**Action item**.
State only the number of lines below where the word "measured" is found.
>>>>
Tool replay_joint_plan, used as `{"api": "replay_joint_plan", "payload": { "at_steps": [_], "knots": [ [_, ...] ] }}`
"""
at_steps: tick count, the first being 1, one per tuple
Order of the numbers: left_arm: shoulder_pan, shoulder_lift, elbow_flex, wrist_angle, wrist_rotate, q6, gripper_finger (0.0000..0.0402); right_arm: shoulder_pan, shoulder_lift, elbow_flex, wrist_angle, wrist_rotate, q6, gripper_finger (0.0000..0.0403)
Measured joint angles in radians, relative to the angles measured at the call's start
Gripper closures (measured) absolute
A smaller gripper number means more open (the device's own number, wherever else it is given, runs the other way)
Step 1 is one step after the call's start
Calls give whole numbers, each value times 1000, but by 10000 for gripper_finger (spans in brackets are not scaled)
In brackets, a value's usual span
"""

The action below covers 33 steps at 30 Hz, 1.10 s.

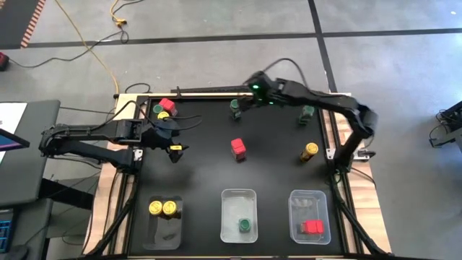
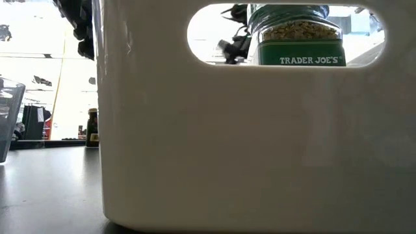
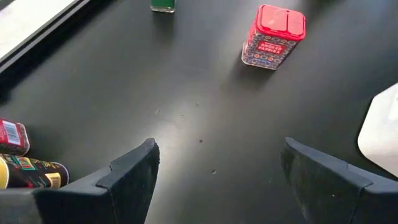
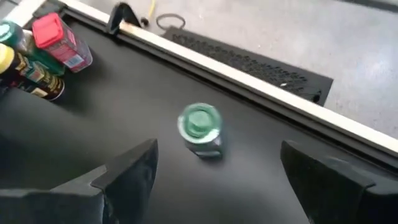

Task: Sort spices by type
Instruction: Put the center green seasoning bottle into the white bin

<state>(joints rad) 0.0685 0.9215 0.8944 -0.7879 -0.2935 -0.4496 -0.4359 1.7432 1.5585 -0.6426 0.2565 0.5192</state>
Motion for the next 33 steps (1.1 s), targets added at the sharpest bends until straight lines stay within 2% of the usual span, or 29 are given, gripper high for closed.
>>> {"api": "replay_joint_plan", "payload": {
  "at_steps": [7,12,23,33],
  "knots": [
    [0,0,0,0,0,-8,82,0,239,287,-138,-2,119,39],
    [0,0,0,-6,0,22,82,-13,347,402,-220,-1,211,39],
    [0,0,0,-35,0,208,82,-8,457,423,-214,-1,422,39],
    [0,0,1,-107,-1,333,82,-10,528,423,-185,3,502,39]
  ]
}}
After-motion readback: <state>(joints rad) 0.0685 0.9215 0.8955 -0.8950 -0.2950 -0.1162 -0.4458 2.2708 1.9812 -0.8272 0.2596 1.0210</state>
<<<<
**Task answer**.
2